Benevento – Non è un periodo fortunato per la città di Benevento. Mesi di inchieste, chiusure indagini, mese di arresti, verifiche. Mesi nei quali sono emersi i segreti più nascosti di ogni persona coinvolta in questi filoni di indagine. Dalla storia di Don Nicola, passando al terremoto che ha coinvolto la Provincia, per chiudere con i fatti di ieri. Lavoro alacre per la Procura di Benevento, ben venga se serve a far emergere situazioni nelle quali è giusto fare chiarezza.
L’ultima in ordine di tempo è la storia legata a Fulvio Rillo, imprenditore sannita conosciuto sul territorio per la sua attività lavorativa e per la sua grande passione sportiva. Una premessa, la stessa che ha sottolineato anche il procuratore Policastro.
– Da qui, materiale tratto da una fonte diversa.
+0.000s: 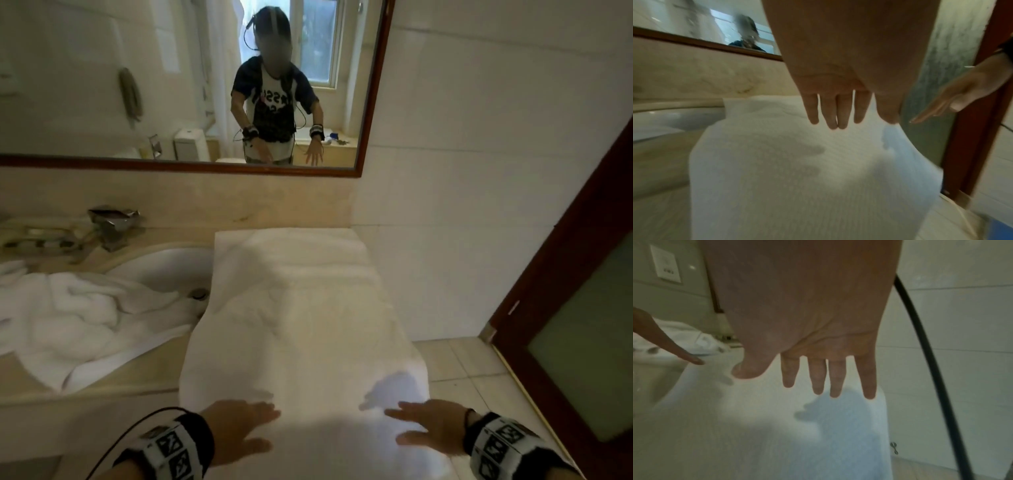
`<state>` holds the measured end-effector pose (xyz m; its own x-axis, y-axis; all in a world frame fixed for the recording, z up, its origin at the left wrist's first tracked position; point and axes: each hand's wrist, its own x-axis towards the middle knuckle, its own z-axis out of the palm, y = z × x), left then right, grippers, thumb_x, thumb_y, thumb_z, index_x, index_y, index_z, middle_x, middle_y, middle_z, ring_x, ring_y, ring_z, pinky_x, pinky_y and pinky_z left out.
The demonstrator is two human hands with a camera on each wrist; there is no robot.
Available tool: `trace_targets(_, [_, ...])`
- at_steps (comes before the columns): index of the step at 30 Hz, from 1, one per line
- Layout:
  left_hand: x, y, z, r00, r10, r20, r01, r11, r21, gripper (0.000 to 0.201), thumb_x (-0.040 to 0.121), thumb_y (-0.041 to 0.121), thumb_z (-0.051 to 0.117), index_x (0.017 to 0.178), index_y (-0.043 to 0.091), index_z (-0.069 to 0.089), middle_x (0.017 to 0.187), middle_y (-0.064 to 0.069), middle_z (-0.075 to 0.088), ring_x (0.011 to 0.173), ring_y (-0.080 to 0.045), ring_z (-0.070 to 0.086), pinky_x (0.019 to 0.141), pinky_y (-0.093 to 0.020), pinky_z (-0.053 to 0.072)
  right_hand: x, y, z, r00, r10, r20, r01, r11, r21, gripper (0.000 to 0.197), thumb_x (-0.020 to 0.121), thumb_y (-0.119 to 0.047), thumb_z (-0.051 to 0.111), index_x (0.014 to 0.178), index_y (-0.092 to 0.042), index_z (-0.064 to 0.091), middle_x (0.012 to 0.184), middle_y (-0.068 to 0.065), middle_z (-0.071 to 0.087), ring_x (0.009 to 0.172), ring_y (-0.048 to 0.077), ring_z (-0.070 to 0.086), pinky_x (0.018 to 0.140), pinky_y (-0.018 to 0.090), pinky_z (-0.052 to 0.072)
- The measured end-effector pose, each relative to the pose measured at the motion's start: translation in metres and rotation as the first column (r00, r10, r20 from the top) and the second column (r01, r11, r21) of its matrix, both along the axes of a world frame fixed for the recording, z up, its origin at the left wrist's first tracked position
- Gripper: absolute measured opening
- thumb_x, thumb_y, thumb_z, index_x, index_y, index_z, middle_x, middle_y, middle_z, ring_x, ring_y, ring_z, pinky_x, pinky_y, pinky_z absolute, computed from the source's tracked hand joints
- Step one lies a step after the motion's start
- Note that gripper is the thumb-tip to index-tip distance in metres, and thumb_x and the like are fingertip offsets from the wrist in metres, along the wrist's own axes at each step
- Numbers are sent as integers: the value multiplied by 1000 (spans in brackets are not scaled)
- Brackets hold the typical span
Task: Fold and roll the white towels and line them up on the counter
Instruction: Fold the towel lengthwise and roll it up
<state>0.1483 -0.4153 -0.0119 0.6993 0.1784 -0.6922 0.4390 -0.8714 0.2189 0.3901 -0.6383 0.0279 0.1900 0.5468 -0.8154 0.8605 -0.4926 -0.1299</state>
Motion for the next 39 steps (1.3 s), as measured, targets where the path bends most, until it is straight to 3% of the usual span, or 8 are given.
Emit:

Non si è ancora al terzo grado di giudizio e quindi alla sentenza ma siamo nella fase iniziale, quella che ha portato ai domiciliari lui e altre tre persone con un fardello pesante sulle spalle. Una storia che deve essere ricostruita anche dal diretto interessato per capire se quanto raccolto in un anno e mezzo di intercettazioni è confermato oppure no.
Resta ciò che è accaduto, una pagina nera e assolutamente dimenticabile per l’imprenditore di successo, sbattuto sui quotidiani per un “vizio”: la gola. Ed è un vizio quanto meno strano per una persona come Fulvio Rillo. Uno sportivo, abbiamo detto, un uomo dei record, uno capace di segnare gol in quantità grazie al suo piede fatato, uno che ha fatto l’esordio in Serie D a 51 anni diventando il giocatore più anziano ad averlo fatto e che da anni lega il suo nome alla maggiore espressione calcistica del Sannio: il Benevento calcio.
Cosa c’entra lo sport con la brutta storia di oggi? C’entra eccome. Un uomo di sport, un giocatore e dirigente di una realtà, com’è stata quella del Torrecuso, che conosce le strategie per il successo. E sa anche la legge principale dello sport: si può vincere e si può perdere. Lo ha imparato sulla propria pelle quando ha portato il piccolo centro sannita fino alle soglie del professionismo. Ha cullato quella promozione in C nel testa a testa con l’Akragas, la squadra del cuore di Angelino Alfano. Un testa a testa finito con la mancata presentazione sul campo nella sfida clou e il mancato avviso alla squadra di casa che ha aspettato in uno stadio pieno, tra smobilitazioni di staff e rosa e accuse varie ed eventuali. Rillo sa che la più grande vittoria è accettare la sconfitta e rendere onore a chi ha saputo fare meglio. Ciò che non è accaduto in questa brutta storia di gare d’appalto, pressioni. Il capitano che avrebbe deciso di fare la voce grossa e aggirare il problema pur di fare in modo che sia la sua rete ad avere la meglio. Ad ogni costo e con ogni rischio. Gli oltre 76milioni di euro di cui parlano le carte sono un gioco per il quale, evidentemente, è valsa la candela. Una candela che si sarebbe spenta tra presunte pressioni, soldi promessi e tentativi di cambiare il verdetto del campo, provando a togliere la coppa dalle mani del reale vincitore. Una rete fatta anche di rapporti, quelli emersi dall’indagine, che non lasciano molto spazio alle interpretazioni. I documenti in mano alla Procura parlano di anni di intercettazioni, video e osservazioni. Documentazioni che fotografano il quadro dei fatti raccontati in Procura.
Ecco perché la considerazione diventa ancora più amara. Può cadere l’imprenditore e l’uomo per debolezze che possono esserci anche se non sono giustificabili mai. In questo caso, se i fatti saranno dimostrati, cadrebbe anche il Fulvio Rillo uomo di sport, quello che non avrebbe saputo accettare il verdetto del campo e cioè che è un’altra squadra è stata semplicemente più brava della sua.